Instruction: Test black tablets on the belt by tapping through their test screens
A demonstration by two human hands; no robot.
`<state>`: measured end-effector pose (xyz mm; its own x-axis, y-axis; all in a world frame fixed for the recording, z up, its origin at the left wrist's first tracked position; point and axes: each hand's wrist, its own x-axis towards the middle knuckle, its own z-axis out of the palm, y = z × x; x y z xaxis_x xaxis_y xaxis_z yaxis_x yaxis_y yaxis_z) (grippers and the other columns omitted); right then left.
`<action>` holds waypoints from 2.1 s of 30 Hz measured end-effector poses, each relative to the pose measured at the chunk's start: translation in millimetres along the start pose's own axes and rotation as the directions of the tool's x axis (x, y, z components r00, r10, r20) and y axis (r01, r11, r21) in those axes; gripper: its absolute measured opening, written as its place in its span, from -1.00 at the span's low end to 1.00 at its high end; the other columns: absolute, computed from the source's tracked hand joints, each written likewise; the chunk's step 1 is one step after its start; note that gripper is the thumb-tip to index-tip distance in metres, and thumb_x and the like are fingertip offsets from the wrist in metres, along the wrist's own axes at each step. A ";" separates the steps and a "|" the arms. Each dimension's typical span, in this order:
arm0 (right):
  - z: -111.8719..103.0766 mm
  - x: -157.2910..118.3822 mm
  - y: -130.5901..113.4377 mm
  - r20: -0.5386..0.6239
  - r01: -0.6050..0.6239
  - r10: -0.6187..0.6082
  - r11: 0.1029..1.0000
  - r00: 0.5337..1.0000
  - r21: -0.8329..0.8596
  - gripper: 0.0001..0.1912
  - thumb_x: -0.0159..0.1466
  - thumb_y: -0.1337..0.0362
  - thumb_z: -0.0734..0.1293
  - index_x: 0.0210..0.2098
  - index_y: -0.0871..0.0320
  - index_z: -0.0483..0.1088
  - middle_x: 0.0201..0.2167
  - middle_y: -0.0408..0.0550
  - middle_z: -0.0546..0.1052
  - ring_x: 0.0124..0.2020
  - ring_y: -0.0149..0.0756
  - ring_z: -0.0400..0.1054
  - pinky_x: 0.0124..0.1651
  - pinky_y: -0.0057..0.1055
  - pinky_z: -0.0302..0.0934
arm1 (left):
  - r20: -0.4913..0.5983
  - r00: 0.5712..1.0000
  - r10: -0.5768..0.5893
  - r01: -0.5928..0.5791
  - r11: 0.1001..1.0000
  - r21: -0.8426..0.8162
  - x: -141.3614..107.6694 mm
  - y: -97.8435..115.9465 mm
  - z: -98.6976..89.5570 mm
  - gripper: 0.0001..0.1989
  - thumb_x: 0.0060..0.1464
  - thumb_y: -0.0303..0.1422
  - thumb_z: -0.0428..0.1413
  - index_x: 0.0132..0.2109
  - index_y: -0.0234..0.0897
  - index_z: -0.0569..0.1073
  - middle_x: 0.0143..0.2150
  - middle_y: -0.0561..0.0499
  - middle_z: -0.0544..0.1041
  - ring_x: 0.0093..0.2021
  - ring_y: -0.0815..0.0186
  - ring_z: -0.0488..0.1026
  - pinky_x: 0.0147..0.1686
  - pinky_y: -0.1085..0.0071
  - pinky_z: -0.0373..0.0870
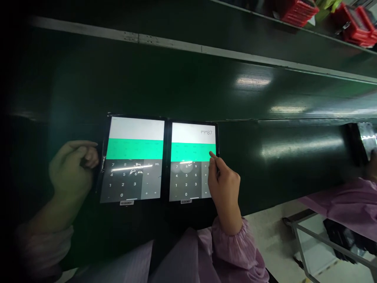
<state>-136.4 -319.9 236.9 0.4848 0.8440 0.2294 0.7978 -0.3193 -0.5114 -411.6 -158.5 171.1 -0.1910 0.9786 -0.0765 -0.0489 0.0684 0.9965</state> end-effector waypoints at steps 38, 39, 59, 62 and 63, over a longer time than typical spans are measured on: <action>63.9 2.9 -90.4 0.271 0.189 -0.192 0.981 0.943 0.036 -0.58 0.53 0.26 0.18 -0.03 0.22 0.68 -0.29 0.06 0.75 -0.68 -0.48 0.26 -0.54 -0.48 0.07 | 0.379 0.914 -0.141 0.151 0.989 0.004 -21.1 -13.5 -16.2 -0.44 0.10 -0.34 0.25 0.27 -0.13 0.44 0.48 -0.16 0.38 0.52 0.04 0.28 0.50 0.03 0.27; 65.7 2.3 -91.6 0.292 0.214 -0.218 0.976 0.931 0.046 -0.58 0.54 0.25 0.17 0.04 0.22 0.66 -0.32 0.04 0.75 -0.65 -0.45 0.32 -0.52 -0.48 0.10 | 0.380 0.915 -0.137 0.144 0.990 0.011 -21.0 -13.6 -16.4 -0.44 0.10 -0.35 0.25 0.26 -0.14 0.44 0.48 -0.17 0.37 0.53 0.04 0.27 0.50 0.03 0.26; 56.5 -2.7 -92.5 0.274 0.154 -0.183 0.980 0.944 0.125 -0.59 0.54 0.26 0.19 0.05 0.22 0.67 -0.34 0.01 0.74 -0.72 -0.52 0.13 -0.62 -0.48 0.00 | 0.547 0.835 -0.054 -0.053 0.982 0.179 -20.8 -21.1 -25.5 -0.27 0.17 -0.30 0.20 0.43 -0.08 0.19 0.57 -0.22 0.10 0.60 -0.13 0.06 0.53 -0.21 0.07; 60.8 2.8 -86.4 0.256 0.121 -0.137 0.990 0.957 0.079 -0.59 0.51 0.27 0.19 0.01 0.27 0.67 -0.38 0.04 0.73 -0.72 -0.51 0.12 -0.62 -0.47 -0.02 | 0.561 0.825 -0.069 -0.012 0.990 0.139 -19.5 -22.8 -26.6 -0.26 0.17 -0.31 0.19 0.44 -0.07 0.16 0.58 -0.21 0.11 0.60 -0.10 0.05 0.55 -0.21 0.02; 63.9 3.3 -86.3 0.267 0.132 -0.148 0.988 0.952 0.078 -0.58 0.51 0.27 0.19 0.02 0.28 0.67 -0.39 0.03 0.73 -0.71 -0.50 0.15 -0.61 -0.47 -0.01 | 0.564 0.822 -0.074 0.001 0.992 0.128 -18.8 -23.5 -27.1 -0.26 0.17 -0.32 0.20 0.44 -0.07 0.16 0.58 -0.21 0.10 0.60 -0.09 0.04 0.56 -0.19 0.01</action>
<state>-226.5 -261.9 228.8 0.2476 0.9661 0.0728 0.8246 -0.1707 -0.5394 -433.4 -183.8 148.3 0.3995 0.9092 -0.1169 0.0772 0.0937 0.9926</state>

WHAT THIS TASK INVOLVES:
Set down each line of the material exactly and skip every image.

WRITTEN ANSWER:
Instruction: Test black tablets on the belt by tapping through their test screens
A demonstration by two human hands; no robot.
`<state>`: measured end-effector pose (xyz mm; its own x-axis, y-axis; all in a world frame fixed for the recording, z up, its origin at the left wrist's first tracked position; point and axes: each hand's wrist, its own x-axis towards the middle knuckle, its own z-axis out of the palm, y = z × x; x y z xaxis_x xaxis_y xaxis_z yaxis_x yaxis_y yaxis_z) (grippers and the other columns omitted); right then left.
`<action>` holds waypoints from 2.1 s of 30 Hz measured end-effector poses, each relative to the pose measured at the chunk's start: translation in millimetres along the start pose's own axes and rotation as the directions of the tool's x axis (x, y, z components r00, r10, r20) and y axis (r01, r11, r21) in those axes; gripper: its absolute measured opening, written as its place in its span, from -1.00 at the span's low end to 1.00 at its high end; the other columns: absolute, computed from the source's tracked hand joints, each written likewise; the chunk's step 1 is one step after its start; note that gripper is the thumb-tip to index-tip distance in metres, and thumb_x and the like are fingertip offsets from the wrist in metres, along the wrist's own axes at each step. A ";" separates the steps and a "|" the arms. Each dimension's typical span, in this order:
arm0 (right):
  - z: -111.8719..103.0766 mm
  - x: -157.2910..118.3822 mm
  - y: -130.5901..113.4377 mm
  - r20: -0.5386..0.6239
  - r01: -0.6050..0.6239
  - r10: -0.6187..0.6082
  - r11: 0.1029..1.0000
  - r00: 0.5337..1.0000
  - r21: -0.8329..0.8596
  - gripper: 0.0001..0.1912
  - thumb_x: -0.0159..0.1466
  - thumb_y: -0.1337..0.0362
  - thumb_z: -0.0734..0.1293
  - index_x: 0.0210..0.2098
  - index_y: -0.0871..0.0320
  - index_z: -0.0483..0.1088
  - middle_x: 0.0201..0.2167
  - middle_y: -0.0408..0.0550
  - middle_z: -0.0546..0.1052
  - ring_x: 0.0124..0.2020
  - ring_y: -0.0149..0.0756
  - ring_z: -0.0400..0.1054
  - pinky_x: 0.0124..0.1651
  - pinky_y: -0.0057..0.1055
  - pinky_z: -0.0302..0.0934
arm1 (left):
  - r20: -0.4913..0.5983
  - r00: 0.5712..1.0000
  - r10: -0.5768..0.5893
  - r01: -0.5928..0.5791
  - r11: 0.1001..1.0000
  - r21: -0.8426..0.8162
  - x: -141.3614..107.6694 mm
  - y: -97.8435..115.9465 mm
  - z: -98.6976..89.5570 mm
  - gripper: 0.0001..0.1989
  - thumb_x: 0.0060..0.1464
  - thumb_y: -0.0303..0.1422
  - thumb_z: -0.0428..0.1413
  - index_x: 0.0132..0.2109
  - index_y: -0.0234..0.0897
  - index_z: -0.0569..0.1073
  - middle_x: 0.0143..0.2150
  - middle_y: -0.0561..0.0499
  - middle_z: -0.0544..0.1041
  - ring_x: 0.0093..0.2021
  - ring_y: -0.0815..0.0186
  - ring_z: -0.0488..0.1026
  - pinky_x: 0.0147..0.1686
  - pinky_y: -0.1085..0.0071
  - pinky_z: -0.0373..0.0870
<state>-136.4 -319.9 236.9 0.4848 0.8440 0.2294 0.7978 -0.3193 -0.5114 -411.6 -158.5 171.1 -0.1910 0.9786 -0.0765 -0.0489 0.0684 0.9965</state> end-effector waypoints at steps 38, 39, 59, 62 and 63, over a longer time than typical spans are measured on: <action>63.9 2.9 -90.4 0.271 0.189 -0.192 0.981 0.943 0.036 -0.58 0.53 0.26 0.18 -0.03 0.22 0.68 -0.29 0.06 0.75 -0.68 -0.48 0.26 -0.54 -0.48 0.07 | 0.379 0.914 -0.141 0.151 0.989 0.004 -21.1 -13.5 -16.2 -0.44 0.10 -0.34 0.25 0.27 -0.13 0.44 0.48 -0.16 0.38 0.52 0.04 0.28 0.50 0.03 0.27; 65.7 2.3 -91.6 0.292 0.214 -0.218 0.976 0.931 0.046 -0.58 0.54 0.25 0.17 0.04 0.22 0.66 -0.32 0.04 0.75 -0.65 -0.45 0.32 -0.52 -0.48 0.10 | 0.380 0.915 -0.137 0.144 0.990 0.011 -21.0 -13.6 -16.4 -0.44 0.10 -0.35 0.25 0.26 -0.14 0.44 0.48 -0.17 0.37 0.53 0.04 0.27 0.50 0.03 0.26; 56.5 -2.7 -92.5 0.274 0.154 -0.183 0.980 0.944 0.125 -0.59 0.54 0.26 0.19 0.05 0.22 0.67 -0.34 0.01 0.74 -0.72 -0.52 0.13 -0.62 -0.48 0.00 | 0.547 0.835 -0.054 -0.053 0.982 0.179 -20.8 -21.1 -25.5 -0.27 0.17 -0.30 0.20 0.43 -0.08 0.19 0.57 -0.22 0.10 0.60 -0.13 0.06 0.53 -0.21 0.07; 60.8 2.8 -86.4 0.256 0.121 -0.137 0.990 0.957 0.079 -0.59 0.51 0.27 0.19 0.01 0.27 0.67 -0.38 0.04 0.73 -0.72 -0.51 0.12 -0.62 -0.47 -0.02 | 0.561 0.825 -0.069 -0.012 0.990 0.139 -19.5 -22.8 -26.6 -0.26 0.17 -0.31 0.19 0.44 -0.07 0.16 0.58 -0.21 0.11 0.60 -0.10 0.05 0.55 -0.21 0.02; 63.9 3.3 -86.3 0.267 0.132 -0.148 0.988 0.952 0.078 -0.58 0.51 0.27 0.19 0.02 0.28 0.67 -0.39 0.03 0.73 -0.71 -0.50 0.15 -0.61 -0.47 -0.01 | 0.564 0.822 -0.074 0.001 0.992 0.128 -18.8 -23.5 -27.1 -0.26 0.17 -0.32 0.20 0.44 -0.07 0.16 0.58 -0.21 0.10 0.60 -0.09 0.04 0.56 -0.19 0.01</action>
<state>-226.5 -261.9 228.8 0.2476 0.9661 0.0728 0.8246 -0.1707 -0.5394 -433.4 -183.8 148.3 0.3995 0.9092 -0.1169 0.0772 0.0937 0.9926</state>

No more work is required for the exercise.